Work task: Copy the lines below exactly. Start at the first and finish with the line containing "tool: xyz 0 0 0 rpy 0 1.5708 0".

Raw data:

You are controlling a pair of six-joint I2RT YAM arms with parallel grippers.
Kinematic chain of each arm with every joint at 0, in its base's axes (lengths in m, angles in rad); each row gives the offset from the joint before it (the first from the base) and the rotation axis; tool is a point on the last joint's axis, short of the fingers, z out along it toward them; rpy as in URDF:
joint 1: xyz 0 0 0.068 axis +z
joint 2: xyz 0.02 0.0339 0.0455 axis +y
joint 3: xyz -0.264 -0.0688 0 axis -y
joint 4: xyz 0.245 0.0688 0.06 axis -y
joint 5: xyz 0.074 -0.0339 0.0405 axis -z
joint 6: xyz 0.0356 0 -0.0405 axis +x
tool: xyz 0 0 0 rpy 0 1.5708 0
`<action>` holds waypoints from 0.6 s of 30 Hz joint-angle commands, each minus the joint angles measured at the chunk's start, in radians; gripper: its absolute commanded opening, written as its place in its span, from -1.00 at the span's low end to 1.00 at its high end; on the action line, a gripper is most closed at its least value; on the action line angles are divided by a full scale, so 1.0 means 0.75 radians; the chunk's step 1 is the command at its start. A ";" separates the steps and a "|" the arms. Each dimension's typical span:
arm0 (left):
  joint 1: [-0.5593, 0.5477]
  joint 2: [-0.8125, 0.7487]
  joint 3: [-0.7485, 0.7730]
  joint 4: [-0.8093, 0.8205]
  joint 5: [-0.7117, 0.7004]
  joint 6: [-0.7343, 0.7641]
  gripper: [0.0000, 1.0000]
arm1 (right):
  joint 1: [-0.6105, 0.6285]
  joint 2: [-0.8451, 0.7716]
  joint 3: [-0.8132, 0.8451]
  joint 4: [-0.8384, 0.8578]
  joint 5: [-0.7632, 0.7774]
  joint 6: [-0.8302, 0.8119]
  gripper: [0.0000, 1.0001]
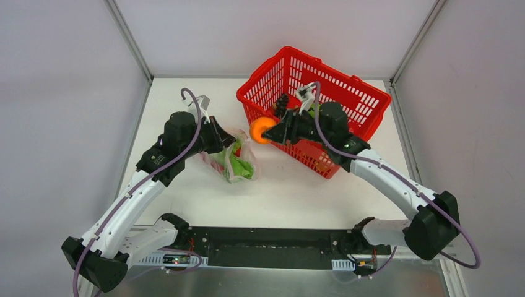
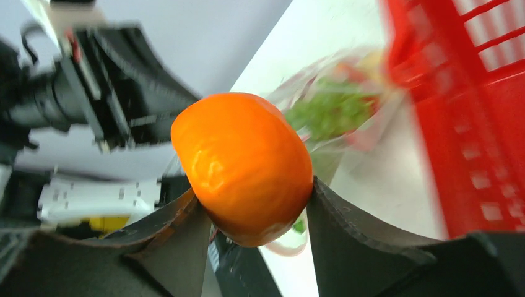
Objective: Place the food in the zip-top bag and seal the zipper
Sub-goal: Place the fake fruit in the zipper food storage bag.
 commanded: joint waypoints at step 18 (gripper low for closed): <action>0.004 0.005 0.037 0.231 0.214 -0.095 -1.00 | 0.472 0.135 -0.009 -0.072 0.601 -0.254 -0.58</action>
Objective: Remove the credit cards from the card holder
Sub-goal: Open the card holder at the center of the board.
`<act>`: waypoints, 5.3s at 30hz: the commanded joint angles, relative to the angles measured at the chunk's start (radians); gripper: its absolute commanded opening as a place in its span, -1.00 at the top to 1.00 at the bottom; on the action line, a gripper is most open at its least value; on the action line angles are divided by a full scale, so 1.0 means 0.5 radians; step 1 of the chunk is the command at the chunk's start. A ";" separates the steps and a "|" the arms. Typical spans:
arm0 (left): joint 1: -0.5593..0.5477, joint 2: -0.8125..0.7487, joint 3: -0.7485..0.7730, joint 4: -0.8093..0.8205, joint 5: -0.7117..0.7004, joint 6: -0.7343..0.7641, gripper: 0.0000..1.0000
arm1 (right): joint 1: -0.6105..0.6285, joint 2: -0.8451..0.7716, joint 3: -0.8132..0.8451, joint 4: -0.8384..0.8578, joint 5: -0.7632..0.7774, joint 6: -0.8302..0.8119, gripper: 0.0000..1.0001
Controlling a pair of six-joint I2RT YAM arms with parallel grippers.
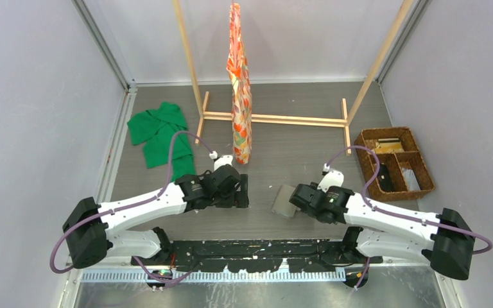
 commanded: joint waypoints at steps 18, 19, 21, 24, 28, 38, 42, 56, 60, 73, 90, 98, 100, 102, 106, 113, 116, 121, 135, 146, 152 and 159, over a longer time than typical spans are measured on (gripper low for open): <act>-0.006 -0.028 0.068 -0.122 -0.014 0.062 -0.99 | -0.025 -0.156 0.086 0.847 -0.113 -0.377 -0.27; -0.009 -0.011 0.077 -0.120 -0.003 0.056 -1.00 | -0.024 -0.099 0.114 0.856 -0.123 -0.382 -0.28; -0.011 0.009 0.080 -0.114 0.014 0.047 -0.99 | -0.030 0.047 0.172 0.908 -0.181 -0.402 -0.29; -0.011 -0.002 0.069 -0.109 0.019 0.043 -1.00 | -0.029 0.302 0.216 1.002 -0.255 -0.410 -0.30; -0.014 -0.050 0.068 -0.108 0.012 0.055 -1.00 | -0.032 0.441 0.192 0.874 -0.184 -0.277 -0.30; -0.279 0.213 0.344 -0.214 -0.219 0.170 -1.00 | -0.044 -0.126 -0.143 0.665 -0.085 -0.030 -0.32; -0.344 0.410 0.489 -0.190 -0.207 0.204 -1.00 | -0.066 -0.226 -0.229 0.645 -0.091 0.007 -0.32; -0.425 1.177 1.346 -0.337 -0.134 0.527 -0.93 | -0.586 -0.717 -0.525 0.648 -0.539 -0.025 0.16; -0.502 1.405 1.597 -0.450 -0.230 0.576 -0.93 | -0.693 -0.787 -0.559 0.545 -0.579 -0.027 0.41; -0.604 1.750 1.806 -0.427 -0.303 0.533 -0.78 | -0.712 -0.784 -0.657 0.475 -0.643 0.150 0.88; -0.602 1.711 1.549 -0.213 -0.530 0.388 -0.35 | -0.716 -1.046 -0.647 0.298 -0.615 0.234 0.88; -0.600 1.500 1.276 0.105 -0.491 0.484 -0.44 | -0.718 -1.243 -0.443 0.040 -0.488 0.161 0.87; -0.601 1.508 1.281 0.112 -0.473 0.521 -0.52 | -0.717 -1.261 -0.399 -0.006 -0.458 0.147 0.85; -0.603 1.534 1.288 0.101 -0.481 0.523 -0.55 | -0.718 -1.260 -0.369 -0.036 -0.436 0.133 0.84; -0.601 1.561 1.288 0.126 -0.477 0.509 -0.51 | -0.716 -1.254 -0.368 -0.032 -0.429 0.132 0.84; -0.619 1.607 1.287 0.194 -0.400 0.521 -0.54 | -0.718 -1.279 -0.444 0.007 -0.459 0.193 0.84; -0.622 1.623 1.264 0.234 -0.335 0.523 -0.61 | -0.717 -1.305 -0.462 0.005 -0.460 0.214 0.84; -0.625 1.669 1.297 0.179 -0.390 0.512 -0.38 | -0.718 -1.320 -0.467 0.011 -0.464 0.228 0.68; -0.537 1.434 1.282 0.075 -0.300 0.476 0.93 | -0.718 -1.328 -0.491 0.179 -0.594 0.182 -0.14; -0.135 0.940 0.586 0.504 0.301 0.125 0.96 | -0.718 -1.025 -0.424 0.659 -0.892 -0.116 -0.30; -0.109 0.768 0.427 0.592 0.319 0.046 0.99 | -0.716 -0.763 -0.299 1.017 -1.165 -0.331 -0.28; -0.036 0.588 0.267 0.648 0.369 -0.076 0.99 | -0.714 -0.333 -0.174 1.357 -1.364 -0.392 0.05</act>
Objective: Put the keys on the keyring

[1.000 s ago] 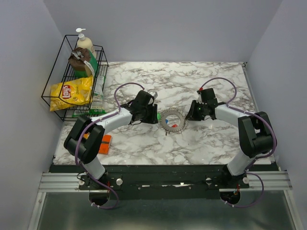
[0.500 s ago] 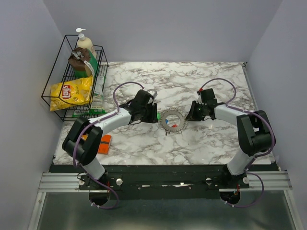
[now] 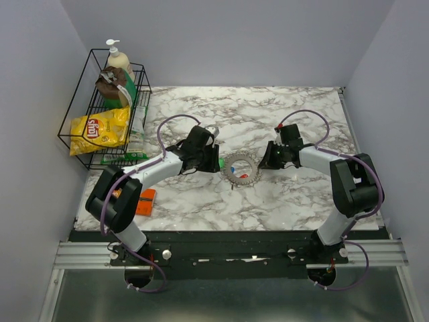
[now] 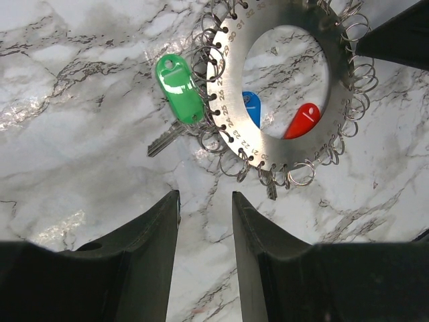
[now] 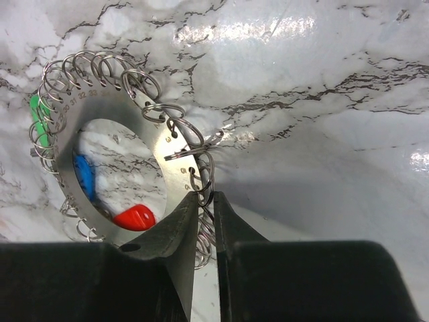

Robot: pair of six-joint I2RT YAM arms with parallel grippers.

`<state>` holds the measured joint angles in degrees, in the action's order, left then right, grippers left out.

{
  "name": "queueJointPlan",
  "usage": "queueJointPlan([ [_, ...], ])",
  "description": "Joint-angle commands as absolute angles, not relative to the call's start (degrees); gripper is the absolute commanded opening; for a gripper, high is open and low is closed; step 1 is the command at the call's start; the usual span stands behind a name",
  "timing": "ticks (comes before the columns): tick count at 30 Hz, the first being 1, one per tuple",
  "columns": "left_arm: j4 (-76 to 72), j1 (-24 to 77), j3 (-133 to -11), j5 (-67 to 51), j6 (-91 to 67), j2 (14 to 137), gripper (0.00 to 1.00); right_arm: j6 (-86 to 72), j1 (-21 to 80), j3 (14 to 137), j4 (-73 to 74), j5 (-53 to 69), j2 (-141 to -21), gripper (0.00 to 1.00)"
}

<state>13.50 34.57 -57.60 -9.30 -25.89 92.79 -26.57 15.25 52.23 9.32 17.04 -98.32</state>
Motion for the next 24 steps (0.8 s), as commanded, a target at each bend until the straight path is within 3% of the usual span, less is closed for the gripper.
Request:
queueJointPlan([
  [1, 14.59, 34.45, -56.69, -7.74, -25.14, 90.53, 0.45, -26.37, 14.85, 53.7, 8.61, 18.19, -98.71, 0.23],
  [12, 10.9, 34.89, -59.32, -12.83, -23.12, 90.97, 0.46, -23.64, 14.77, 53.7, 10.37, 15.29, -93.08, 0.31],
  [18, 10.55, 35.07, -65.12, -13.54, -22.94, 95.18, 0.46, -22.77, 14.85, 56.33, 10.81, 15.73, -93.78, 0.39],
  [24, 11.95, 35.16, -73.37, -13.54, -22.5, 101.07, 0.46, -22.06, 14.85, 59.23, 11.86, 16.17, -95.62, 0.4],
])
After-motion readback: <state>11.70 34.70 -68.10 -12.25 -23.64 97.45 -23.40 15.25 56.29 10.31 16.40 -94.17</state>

Exercise output:
You are controlling a pair of six-joint I2RT YAM arms with parallel grippers.
Kinematic chain of each arm with every joint at 0, in its base's axes (lengths in m, angles in rad); each row gives the offset from the joint before it (the first from the base) and the rotation axis; tool is a point on the last joint's axis, short of the fingers, z out along it toward them; rpy as in URDF:
joint 1: xyz 0 0 0.068 axis +z
joint 2: xyz 0.02 0.0339 0.0455 axis +y
joint 3: xyz -0.264 -0.0688 0 axis -y
joint 4: xyz 0.245 0.0688 0.06 axis -y
joint 5: xyz 0.074 -0.0339 0.0405 axis -z
joint 6: xyz 0.0356 0 -0.0405 axis +x
tool: xyz 0 0 0 rpy 0 1.5708 0

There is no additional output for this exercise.